● Description of the task
If a line below includes the string "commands", copy it.

● Provided data
● ● ● ● ●
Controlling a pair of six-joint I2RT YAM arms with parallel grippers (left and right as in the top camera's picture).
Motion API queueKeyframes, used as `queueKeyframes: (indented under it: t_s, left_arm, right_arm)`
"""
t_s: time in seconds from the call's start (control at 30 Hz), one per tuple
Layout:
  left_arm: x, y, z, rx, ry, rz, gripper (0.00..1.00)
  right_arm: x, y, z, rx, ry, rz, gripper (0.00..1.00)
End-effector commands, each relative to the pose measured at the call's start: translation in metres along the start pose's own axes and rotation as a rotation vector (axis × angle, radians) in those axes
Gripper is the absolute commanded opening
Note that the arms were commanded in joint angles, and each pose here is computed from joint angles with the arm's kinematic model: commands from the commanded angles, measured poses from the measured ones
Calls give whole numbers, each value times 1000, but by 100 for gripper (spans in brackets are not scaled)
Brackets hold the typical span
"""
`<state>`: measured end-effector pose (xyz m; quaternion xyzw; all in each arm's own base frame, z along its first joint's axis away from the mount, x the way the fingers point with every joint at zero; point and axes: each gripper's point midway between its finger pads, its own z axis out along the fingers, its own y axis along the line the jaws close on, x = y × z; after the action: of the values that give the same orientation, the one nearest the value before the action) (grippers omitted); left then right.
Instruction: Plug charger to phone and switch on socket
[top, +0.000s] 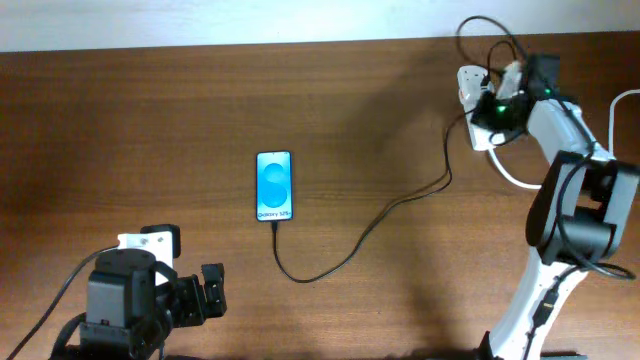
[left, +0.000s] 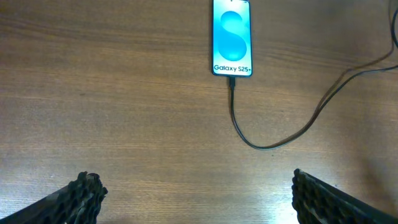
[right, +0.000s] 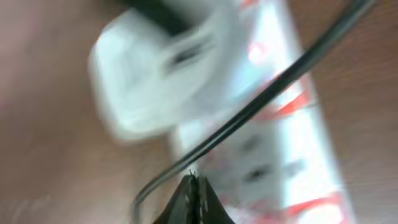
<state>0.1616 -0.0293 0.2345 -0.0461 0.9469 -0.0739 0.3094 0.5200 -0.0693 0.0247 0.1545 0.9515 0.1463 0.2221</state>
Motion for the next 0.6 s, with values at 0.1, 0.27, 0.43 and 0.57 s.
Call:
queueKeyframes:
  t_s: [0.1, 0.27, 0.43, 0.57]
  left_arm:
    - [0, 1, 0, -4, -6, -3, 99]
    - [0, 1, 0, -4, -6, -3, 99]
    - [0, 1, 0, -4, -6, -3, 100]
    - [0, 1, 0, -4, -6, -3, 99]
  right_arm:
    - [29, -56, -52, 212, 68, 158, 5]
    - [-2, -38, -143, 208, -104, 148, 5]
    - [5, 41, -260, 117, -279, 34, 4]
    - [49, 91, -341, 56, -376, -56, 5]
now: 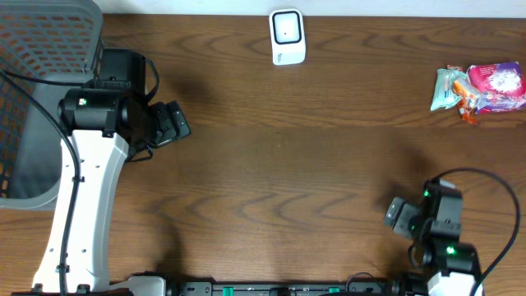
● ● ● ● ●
● Result of this exercise
End-effector commands, each relative to the pose measured at the call's start: translation in metres along the start pose's own axes and rotation as a rotation vector (axis × angle, radians) in those axes
Note that the arms were commanded in joint angles, and each pose here is computed from joint angles with the arm's kinematic model: commands from the commanded angles, measured poses from the measured ones

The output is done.